● WORK REQUEST
Repeat exactly the lines below that lie between the line with "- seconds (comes" and the line with "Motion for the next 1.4", counting both of those lines as part of the answer.

● GIVEN RECORDS
※
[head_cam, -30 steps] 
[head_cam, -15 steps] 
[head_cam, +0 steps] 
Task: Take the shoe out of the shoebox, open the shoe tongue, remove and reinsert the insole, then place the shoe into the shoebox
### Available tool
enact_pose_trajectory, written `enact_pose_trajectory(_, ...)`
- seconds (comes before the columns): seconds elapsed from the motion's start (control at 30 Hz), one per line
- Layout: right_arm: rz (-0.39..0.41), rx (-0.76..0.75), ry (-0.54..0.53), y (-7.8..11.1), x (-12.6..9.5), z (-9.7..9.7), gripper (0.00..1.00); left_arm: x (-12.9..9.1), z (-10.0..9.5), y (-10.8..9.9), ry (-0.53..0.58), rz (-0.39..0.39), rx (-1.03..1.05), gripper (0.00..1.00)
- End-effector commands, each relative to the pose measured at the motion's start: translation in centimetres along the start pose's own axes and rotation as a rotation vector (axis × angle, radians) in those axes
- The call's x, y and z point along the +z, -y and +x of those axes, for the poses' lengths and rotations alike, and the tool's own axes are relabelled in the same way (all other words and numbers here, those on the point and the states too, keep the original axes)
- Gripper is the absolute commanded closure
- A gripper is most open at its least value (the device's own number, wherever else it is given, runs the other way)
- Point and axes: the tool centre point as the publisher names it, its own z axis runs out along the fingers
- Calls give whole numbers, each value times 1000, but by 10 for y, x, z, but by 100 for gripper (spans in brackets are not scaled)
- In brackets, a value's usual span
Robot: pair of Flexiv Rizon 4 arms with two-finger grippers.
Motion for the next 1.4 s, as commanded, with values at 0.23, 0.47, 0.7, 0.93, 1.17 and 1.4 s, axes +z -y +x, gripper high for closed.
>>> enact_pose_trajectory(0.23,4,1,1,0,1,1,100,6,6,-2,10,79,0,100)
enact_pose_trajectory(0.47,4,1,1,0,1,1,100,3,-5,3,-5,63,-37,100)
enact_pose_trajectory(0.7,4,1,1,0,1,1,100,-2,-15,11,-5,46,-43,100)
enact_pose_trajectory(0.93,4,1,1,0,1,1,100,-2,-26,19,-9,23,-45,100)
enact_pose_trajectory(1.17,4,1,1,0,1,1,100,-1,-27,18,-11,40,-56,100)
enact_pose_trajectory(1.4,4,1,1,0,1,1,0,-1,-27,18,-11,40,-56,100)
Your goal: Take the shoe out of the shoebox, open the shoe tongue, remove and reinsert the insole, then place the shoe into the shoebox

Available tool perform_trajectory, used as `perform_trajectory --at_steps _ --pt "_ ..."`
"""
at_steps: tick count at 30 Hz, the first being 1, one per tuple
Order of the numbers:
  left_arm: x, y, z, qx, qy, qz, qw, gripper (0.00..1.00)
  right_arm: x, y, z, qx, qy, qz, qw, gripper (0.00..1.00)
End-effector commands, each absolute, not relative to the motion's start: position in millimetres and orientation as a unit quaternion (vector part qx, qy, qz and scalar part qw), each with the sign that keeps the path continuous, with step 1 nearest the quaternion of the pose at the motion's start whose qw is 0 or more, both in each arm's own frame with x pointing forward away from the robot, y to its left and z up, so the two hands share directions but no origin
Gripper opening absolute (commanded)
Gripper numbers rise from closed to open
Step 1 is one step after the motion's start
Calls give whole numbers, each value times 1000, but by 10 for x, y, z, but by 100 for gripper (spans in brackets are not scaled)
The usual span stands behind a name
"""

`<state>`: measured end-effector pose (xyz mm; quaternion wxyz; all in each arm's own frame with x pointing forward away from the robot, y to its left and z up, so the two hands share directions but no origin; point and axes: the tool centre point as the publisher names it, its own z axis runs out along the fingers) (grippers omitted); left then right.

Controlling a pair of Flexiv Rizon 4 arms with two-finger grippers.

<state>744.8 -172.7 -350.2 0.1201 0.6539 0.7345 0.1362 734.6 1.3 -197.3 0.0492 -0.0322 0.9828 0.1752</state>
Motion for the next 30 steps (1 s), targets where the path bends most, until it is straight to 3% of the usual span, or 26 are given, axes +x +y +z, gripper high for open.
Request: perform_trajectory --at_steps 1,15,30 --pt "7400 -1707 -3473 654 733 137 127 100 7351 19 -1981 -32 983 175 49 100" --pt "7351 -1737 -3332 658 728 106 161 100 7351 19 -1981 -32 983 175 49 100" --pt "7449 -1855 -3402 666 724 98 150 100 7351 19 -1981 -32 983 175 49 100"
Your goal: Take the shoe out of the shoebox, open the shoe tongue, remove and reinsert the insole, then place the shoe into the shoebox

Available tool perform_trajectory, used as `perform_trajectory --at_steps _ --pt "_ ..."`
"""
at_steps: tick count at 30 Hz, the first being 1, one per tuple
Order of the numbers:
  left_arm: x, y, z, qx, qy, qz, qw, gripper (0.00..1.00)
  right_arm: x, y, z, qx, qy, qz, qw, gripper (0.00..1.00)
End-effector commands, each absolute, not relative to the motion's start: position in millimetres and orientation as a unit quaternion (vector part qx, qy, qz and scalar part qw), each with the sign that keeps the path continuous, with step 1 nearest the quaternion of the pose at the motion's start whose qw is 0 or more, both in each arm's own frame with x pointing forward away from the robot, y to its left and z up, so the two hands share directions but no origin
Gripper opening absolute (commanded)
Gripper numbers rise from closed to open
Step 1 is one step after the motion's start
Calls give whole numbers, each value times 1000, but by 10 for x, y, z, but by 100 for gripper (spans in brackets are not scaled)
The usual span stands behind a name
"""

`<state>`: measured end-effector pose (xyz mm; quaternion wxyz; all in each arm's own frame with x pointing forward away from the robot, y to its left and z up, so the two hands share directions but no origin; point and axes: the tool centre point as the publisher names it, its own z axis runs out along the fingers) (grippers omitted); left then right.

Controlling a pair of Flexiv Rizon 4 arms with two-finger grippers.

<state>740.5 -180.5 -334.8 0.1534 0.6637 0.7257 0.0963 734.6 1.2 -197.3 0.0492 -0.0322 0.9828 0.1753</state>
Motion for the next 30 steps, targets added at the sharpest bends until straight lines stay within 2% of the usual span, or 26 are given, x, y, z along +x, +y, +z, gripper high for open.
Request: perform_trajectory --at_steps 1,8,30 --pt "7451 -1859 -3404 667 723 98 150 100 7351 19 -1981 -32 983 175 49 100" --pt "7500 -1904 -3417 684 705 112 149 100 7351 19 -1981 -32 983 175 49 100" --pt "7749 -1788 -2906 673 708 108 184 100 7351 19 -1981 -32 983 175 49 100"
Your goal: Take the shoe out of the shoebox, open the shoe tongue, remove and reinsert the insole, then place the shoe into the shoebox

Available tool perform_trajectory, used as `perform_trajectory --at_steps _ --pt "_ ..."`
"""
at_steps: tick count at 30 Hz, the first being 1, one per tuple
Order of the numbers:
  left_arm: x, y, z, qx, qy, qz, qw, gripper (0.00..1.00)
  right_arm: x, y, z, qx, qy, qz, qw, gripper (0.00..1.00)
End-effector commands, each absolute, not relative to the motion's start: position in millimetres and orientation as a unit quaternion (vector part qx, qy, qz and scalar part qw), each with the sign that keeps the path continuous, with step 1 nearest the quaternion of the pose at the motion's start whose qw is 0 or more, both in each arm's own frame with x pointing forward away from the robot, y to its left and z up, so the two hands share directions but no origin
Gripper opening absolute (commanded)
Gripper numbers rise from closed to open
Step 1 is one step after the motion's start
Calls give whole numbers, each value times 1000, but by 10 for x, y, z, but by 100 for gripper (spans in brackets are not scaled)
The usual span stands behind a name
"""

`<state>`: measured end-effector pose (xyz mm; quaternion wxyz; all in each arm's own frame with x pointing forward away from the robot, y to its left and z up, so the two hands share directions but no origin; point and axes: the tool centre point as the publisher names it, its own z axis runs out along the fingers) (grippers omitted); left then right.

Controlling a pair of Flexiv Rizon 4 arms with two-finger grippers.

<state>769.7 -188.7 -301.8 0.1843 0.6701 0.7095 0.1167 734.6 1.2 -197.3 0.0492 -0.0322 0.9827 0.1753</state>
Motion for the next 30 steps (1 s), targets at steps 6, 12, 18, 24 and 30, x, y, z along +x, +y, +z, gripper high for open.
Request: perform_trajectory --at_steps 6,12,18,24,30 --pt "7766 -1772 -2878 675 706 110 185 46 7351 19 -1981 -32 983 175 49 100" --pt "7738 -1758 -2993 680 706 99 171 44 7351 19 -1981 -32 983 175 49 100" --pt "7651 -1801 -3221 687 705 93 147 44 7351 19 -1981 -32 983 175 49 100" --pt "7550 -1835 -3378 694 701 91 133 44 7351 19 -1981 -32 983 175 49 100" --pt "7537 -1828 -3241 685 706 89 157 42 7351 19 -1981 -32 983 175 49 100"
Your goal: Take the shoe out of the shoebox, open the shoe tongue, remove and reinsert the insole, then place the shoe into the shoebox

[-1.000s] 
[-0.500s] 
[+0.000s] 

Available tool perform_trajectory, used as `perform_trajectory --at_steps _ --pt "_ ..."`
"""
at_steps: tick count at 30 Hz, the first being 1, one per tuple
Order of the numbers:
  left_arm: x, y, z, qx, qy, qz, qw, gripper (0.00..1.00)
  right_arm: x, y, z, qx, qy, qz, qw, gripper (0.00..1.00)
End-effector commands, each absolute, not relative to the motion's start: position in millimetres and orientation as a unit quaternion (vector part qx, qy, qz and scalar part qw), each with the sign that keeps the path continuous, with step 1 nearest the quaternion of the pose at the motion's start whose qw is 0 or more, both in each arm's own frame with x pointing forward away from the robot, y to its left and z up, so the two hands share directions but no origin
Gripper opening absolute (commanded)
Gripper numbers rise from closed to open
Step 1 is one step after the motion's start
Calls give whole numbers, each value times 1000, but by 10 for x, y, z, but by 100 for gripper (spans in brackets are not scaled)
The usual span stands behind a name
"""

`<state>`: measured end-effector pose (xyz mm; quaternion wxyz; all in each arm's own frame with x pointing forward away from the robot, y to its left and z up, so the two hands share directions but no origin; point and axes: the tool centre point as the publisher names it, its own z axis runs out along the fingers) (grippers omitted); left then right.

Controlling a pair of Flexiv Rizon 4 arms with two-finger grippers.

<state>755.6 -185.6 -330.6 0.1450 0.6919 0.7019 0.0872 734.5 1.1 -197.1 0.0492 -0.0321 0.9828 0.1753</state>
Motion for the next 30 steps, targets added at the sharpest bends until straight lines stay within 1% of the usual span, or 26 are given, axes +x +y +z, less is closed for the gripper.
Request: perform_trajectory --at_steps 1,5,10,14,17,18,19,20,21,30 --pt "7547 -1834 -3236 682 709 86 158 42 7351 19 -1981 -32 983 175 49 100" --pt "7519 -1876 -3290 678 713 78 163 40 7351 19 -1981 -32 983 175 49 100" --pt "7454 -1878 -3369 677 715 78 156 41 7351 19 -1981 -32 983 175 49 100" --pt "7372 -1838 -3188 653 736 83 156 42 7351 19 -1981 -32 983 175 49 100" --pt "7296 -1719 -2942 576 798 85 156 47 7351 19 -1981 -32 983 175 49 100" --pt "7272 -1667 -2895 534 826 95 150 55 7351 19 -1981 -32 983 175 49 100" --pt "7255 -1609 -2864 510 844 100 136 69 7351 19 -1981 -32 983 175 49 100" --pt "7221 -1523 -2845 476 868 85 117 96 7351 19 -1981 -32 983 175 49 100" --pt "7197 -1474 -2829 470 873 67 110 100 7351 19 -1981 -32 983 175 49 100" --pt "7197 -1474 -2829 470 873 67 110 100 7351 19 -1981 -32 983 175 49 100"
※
● WRITTEN RESPONSE
- seconds (comes before the columns): seconds elapsed from the motion's start (control at 30 Hz), one per line
- Layout: right_arm: rz (-0.39..0.41), rx (-0.76..0.75), ry (-0.54..0.53), y (-7.8..11.1), x (-12.6..9.5), z (-9.7..9.7), gripper (0.00..1.00); left_arm: x (-12.9..9.1), z (-10.0..9.5), y (-10.8..9.9), ry (-0.53..0.58), rz (-0.39..0.39), rx (-1.03..1.05), gripper (0.00..1.00)
- End-effector commands, each relative to the pose measured at the motion's start: translation in centimetres along the start pose's own axes and rotation as a rotation vector (axis × angle, radians) in those axes
- The call's x, y and z point along the +z, -y and +x of those axes, for the poses' lengths and rotations alike, and the tool's own axes are relabelled in the same way (all other words and numbers here, those on the point and the states too, keep the original axes)
- Gripper is the absolute commanded closure
- A gripper is most open at its least value (the device's own number, wherever else it is given, runs the other way)
- Point and axes: the tool centre point as the publisher names it, its own z axis runs out along the fingers
- Calls give whole numbers, each value times 1000, but by 10 for y, x, z, but by 100 for gripper (spans in brackets are not scaled)
- In brackets, a value's usual span
Robot: pair of Flexiv Rizon 4 arms with two-finger grippers.
Motion for the next 1.4 s, as commanded, with values at 0.23, 0.47, 0.7, 0.93, 1.17 and 1.4 s, axes +z -y +x, gripper high for closed.

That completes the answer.